Lu Xi'an acquiesça, comprenant. L'endroit où vivait le vieux patron était probablement l'ancien « yamen du comté » du comté de Yao.

Le vieux patron avait un certain style, jusqu'à vivre dans le yamen du comté.

Ou peut-être que cette résidence du « yamen du comté » était devenue le « centre administratif » universellement reconnu de la ville du comté de Yao, et que celui qui l'occupait devenait le seigneur de la ville.

Comparé au comté de Tongzhou, cet endroit était un tout autre modèle...

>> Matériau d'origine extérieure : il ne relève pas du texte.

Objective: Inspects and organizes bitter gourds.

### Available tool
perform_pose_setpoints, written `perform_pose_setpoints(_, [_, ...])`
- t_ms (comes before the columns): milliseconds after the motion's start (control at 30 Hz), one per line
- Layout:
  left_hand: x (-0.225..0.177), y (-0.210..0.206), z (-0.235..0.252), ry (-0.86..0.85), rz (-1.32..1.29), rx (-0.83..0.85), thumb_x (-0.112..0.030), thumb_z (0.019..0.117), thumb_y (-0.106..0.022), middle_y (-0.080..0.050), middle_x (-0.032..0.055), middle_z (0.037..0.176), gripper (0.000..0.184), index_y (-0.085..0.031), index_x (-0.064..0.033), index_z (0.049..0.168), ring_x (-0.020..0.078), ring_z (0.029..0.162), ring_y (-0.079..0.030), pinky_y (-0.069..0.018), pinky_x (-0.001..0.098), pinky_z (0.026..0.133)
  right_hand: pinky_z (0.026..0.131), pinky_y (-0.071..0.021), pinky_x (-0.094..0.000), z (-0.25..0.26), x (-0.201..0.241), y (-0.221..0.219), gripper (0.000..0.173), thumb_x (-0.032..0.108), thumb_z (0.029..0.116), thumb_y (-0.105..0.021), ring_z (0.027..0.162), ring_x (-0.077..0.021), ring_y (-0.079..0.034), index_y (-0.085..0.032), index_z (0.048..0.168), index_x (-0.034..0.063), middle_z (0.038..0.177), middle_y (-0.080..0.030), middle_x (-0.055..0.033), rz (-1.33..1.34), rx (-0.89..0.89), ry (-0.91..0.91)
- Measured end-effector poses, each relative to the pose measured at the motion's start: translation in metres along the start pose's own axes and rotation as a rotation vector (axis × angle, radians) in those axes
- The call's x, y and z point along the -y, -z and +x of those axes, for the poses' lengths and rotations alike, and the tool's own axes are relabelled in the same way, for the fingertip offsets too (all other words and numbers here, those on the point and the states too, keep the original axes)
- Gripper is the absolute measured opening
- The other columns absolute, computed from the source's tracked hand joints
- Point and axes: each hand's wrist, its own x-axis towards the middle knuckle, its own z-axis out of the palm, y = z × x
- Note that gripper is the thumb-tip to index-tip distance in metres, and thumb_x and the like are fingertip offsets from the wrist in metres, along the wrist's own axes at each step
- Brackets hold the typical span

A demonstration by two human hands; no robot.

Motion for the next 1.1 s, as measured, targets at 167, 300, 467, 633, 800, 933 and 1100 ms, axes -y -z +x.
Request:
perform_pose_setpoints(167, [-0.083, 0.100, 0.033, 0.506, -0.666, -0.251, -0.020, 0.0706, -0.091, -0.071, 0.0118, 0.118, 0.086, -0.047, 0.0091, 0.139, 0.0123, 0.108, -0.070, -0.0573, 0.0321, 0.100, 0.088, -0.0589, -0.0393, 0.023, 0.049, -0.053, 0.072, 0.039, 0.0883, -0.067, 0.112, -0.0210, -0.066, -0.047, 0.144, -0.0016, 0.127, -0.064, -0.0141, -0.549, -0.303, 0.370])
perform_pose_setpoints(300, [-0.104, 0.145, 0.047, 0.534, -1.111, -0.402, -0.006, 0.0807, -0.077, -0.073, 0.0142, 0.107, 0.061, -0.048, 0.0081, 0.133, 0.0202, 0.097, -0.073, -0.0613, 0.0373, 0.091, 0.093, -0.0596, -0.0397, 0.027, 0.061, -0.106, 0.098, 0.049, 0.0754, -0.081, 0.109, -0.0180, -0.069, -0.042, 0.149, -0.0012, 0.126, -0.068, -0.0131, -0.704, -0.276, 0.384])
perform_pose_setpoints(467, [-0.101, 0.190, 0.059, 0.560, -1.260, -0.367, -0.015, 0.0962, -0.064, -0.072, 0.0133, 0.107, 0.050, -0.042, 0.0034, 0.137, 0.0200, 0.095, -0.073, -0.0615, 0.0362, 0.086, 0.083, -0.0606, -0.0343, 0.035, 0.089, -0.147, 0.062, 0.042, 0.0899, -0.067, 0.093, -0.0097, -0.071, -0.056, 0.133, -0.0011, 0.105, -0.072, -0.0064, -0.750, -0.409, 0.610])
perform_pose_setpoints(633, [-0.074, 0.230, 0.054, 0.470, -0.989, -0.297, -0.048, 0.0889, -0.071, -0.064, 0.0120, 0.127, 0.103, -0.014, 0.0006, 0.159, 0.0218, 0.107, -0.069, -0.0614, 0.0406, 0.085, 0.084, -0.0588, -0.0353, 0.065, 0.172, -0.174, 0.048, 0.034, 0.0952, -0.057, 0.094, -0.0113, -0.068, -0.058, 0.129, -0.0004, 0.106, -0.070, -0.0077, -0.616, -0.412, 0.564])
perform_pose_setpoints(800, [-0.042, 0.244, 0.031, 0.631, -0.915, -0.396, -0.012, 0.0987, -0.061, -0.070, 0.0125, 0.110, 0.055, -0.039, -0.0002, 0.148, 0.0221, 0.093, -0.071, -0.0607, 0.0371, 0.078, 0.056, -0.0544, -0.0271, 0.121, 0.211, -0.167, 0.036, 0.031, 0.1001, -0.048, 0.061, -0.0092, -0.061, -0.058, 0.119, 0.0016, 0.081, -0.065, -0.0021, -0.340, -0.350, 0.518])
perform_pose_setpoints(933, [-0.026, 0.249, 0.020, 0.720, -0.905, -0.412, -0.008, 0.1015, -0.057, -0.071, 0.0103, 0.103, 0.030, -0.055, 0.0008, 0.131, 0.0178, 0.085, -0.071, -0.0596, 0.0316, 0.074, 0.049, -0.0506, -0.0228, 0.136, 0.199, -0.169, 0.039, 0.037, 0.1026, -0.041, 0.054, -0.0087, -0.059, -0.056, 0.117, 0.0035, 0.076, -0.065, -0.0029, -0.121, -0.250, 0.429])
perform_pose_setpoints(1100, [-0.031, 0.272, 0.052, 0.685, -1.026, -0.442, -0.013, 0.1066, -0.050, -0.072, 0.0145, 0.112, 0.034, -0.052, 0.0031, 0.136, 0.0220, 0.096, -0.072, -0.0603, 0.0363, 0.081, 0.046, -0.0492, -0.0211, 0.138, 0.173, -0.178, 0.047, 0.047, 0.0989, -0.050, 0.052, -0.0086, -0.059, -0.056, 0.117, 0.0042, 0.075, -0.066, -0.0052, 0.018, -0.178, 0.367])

Comme il réfléchissait, il entendit soudain la personne qui avait été poursuivie dire : « Toi, la femme, devant Maître, tu ne fais que dire "ton patron", qu'est-ce que ça veut dire ?!

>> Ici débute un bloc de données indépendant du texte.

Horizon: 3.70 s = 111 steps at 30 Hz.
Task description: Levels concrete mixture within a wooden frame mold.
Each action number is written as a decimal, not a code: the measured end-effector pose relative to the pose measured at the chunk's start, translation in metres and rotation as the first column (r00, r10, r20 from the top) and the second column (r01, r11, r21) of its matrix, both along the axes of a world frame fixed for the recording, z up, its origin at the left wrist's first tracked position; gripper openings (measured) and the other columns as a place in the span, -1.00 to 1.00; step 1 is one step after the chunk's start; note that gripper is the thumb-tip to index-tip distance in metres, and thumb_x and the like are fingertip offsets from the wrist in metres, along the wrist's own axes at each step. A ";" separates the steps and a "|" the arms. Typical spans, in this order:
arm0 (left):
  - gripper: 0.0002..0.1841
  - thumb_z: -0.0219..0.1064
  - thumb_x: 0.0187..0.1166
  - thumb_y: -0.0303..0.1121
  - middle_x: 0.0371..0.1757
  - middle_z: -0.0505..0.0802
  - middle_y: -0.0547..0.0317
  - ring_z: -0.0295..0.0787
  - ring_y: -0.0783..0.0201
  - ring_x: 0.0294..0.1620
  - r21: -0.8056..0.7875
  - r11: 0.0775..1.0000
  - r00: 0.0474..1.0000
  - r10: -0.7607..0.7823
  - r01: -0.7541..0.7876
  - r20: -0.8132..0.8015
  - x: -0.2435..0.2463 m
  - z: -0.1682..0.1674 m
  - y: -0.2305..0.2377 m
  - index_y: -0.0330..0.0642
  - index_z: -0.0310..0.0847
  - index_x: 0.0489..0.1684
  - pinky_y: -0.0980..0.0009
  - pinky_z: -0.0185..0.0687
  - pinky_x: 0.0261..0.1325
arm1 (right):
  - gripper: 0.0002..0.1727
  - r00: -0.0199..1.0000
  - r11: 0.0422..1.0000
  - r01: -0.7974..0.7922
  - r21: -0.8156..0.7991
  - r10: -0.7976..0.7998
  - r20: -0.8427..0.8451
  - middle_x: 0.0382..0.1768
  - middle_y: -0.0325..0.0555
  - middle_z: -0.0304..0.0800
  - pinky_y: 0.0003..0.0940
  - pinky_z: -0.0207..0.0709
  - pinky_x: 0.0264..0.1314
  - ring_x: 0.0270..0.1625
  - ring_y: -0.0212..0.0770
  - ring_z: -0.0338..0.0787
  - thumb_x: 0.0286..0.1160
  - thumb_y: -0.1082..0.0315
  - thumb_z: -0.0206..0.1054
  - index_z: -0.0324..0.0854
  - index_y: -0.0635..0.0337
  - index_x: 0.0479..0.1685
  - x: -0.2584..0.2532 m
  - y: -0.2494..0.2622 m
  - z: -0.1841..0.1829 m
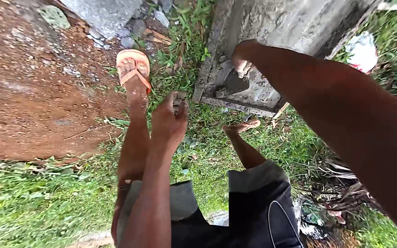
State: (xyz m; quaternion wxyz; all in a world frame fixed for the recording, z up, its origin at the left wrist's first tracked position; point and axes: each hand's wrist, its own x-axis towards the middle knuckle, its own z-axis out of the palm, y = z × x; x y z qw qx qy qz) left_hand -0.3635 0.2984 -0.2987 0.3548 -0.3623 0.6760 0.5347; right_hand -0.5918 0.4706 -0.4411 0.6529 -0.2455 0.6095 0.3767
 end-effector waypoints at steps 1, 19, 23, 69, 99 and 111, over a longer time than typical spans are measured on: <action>-0.68 0.15 0.84 -0.20 0.11 0.85 0.00 0.86 0.14 -0.14 0.007 1.000 1.000 0.016 -0.016 -0.007 0.000 0.001 -0.002 -0.03 0.55 0.43 0.11 0.78 -0.07 | -0.58 1.000 1.000 0.003 -0.015 -0.002 0.026 0.15 0.48 0.72 0.55 0.42 0.27 0.34 0.46 0.66 0.35 0.19 0.60 0.75 0.46 -0.13 -0.007 0.001 -0.008; -0.68 0.19 0.82 -0.20 0.15 0.84 0.03 0.85 0.15 -0.01 -0.049 0.995 0.995 -0.084 0.087 0.061 -0.004 -0.015 0.051 -0.05 0.57 0.43 0.03 0.76 0.10 | -0.47 0.471 0.480 0.840 0.254 -0.877 0.098 -0.43 -0.08 0.56 -0.22 0.54 -0.43 -0.54 -0.22 0.52 0.87 -0.11 0.01 0.61 0.22 0.09 0.098 0.157 0.031; -0.66 0.18 0.82 -0.17 0.19 0.84 0.07 0.85 0.16 0.03 -0.039 0.991 0.989 -0.124 0.127 0.075 -0.004 -0.023 0.067 -0.03 0.58 0.44 0.01 0.75 0.12 | -0.47 0.229 0.249 0.928 0.276 -0.968 0.102 -0.48 -0.21 0.59 -0.39 0.48 -0.55 -0.62 -0.35 0.48 0.88 -0.09 -0.05 0.66 0.16 0.06 0.078 0.141 0.030; -0.54 0.19 0.79 -0.21 0.45 0.74 -0.06 0.69 0.10 0.46 -0.067 0.939 0.941 -0.337 0.337 0.000 -0.099 -0.015 0.094 -0.17 0.49 0.59 0.07 0.53 0.57 | -0.34 -0.390 -0.422 0.721 -0.550 -0.903 0.182 -0.07 0.17 0.74 -0.05 0.63 -0.19 -0.29 -0.02 0.69 0.84 -0.23 -0.05 0.43 0.01 0.65 0.042 0.175 -0.011; -0.62 0.17 0.80 -0.23 0.33 0.80 -0.01 0.78 0.14 0.28 -0.015 0.934 0.932 -0.355 0.357 0.071 -0.081 -0.031 0.092 -0.11 0.57 0.50 0.07 0.63 0.43 | -0.35 0.158 0.273 0.792 -0.546 -0.956 -0.248 0.33 0.42 0.69 0.44 0.50 0.39 0.41 0.42 0.69 0.59 0.32 0.29 0.29 0.22 0.70 0.012 0.224 0.047; -0.51 0.20 0.78 -0.15 0.37 0.77 -0.26 0.69 -0.21 0.43 -0.247 0.739 0.770 -0.637 0.627 0.050 -0.131 0.074 0.171 -0.19 0.51 0.60 -0.26 0.45 0.54 | -0.47 0.052 0.337 0.567 -0.752 -0.925 -0.375 0.14 0.39 0.77 0.58 0.51 0.24 0.23 0.46 0.75 0.60 0.09 0.42 0.57 0.18 0.46 -0.076 0.465 0.255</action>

« Tu penses encore à ton patron ! Tu ne te soumets pas sincèrement à Maître ! Tu n'es pas fiable ! »

Ce type était très malin ; il attendait que Lu Xi'an ait fini d'écouter le « rapport » de Ba Niang avant de jaillir pour lui montrer du doigt et l'engueuler.

Le visage de Ba Niang pâlit. Elle se tourna vivement vers Lu Xi'an, sur le point d'expliquer quelque chose.

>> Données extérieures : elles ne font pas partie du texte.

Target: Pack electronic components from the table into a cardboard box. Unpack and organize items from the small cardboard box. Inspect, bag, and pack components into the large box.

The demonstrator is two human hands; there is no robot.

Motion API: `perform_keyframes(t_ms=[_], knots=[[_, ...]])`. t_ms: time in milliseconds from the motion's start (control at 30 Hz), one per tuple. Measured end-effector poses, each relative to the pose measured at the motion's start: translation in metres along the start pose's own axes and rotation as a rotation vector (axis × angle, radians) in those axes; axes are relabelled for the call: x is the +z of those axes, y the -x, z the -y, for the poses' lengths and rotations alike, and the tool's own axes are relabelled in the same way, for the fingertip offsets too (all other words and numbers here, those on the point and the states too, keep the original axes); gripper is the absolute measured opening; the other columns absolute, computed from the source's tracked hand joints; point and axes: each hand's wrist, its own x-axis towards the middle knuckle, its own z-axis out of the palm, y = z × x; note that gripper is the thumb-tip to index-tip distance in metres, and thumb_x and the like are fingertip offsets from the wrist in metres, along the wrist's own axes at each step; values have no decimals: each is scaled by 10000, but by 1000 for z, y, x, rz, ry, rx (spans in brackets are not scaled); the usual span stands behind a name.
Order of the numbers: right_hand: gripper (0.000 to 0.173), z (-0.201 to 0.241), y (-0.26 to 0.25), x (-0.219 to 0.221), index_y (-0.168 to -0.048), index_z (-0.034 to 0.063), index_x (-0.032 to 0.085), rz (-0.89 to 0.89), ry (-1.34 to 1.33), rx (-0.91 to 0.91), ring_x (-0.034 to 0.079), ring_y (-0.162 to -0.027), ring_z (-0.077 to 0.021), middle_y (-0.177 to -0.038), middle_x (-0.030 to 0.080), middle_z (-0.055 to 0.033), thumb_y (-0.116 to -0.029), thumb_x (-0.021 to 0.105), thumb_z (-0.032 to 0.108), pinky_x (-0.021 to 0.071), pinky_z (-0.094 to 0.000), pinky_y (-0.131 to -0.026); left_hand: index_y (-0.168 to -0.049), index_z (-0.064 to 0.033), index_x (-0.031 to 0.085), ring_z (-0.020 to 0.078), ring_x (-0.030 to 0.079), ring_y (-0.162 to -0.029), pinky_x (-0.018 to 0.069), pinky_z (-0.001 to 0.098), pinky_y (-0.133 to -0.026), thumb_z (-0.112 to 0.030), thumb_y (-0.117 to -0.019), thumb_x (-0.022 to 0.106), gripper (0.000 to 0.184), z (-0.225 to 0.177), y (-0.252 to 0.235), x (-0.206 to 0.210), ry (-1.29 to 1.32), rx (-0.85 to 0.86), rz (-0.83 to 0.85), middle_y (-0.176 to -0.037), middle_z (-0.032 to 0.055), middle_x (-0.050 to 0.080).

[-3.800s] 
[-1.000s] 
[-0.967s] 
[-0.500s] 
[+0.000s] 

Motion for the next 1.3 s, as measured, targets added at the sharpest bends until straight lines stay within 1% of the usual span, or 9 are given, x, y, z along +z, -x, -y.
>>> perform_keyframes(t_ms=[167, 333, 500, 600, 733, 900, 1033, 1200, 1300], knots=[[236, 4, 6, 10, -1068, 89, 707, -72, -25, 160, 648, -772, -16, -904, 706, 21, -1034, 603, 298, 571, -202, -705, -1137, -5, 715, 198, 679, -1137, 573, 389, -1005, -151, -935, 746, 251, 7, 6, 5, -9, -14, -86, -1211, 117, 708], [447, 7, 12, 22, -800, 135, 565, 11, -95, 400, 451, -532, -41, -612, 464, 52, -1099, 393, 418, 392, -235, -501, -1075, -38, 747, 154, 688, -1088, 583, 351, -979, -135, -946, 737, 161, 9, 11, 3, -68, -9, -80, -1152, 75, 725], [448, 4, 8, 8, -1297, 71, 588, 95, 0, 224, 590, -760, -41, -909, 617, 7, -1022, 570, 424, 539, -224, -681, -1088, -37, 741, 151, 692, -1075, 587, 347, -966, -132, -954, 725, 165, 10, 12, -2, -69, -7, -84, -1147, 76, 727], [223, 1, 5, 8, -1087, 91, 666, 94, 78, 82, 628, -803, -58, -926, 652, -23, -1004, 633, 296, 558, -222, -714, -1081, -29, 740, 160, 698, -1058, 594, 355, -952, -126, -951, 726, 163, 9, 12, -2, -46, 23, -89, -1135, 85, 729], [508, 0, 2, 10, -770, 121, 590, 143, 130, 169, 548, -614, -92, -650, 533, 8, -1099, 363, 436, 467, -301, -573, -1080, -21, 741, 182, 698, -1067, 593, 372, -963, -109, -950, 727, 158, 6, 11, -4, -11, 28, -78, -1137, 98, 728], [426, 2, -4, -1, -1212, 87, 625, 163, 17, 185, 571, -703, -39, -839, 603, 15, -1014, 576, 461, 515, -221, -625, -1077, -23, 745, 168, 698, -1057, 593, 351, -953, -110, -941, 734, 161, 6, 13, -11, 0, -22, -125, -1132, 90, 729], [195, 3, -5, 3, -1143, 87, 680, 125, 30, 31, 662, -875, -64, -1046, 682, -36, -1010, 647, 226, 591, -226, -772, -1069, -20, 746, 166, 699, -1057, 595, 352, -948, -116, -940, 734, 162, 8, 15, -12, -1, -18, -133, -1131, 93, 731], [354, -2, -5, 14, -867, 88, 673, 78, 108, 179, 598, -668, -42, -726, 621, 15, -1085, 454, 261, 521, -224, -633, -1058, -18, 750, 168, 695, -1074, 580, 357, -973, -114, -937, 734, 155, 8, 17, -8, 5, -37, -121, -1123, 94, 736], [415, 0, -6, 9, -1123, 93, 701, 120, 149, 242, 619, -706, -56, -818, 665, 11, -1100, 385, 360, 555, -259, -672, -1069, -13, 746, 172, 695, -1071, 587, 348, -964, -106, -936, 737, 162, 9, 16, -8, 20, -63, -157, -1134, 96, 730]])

Heureusement, Lu Xi'an se contenta d'agiter la main et dit : « D'accord, d'accord, arrêtez les bêtises, Ba Niang, tu guides le chemin, allons d'abord chez ton patron. »

La flagornerie éhontée et les manigances de ces gens, il ne pouvait pas s'en soucier. Il n'était pas Ding Chunqiu.

Tout ce qu'il voulait maintenant, c'était aller vite à la ville du comté de Yao, confirmer la situation de Chai Xin, et partir vite pour continuer son voyage.

Cette affaire pouvait être réglée en allant chez le patron de Ba Niang. S'ils attrapaient le patron de Ba Niang, Yao Zhuang, ils pourraient lui demander tout ce qu'ils voulaient savoir.

Quant aux autres endroits, seule la station-service méritait une visite.

Il ne restait pas beaucoup d'huile dans les cuves, mais heureusement, il en restait un peu, donc il pouvait faire le plein.

Qu'il l'utilise dans le comté de Yao ou non, il ne pouvait pas s'en soucier, et ne jugeait pas nécessaire de s'en soucier. De toute façon, il n'y avait plus de conducteurs dans la ville du comté, alors garder l'essence serait un gâchis. Mieux valait qu'il la prenne.

« Mm, d'accord, je vais guider le chemin maintenant. »

Ba Niang dit vite, puis afficha sa position et son attitude fermes : « Maître, ce patron n'est plus mon patron. Je n'obéis qu'à vous, Maître ! Croyez-moi ! »

À peine eut-elle fini de parler que Ba Yu et Yao Zi emboîtèrent le pas en disant : « Moi aussi ! »

La personne qui avait été poursuivie suivit de près en disant : « Moi, je suis le plus ! »

Lu Xi'an : « ... »

Il était trop paresseux pour s'occuper de ces gens et leur dit d'indiquer le chemin honnêtement.

Ba Niang s'assit sur le toit de la voiture et pointa devant, disant d'aller tout droit, qui habitait à gauche et qui habitait à droite, et après être passés, à quelle distance ils devraient aller pour atteindre la destination.

Elle connaissait très bien la ville du comté de Yao et la décrivait parfaitement. Même le poursuivant qui était déterminé à trouver des défauts à Ba Niang et à s'opposer à elle ne put trouver la moindre faille dans les indications de Ba Niang.

Voyant cela, Lu Xi'an fut quelque peu soulagé.

Pendant ce temps, Yao Wei dans la voiture entendait clairement la voix de Ba Niang et conduisait calmement.

Ils pensaient tous qu'en suivant les indications de Ba Niang, ils atteindraient leur destination, mais ils ne s'attendaient pas à ce qu'en entrant dans la ville, la situation change à nouveau.

Le patron de Ba Niang, Yao Zhuang, fut découvert nu.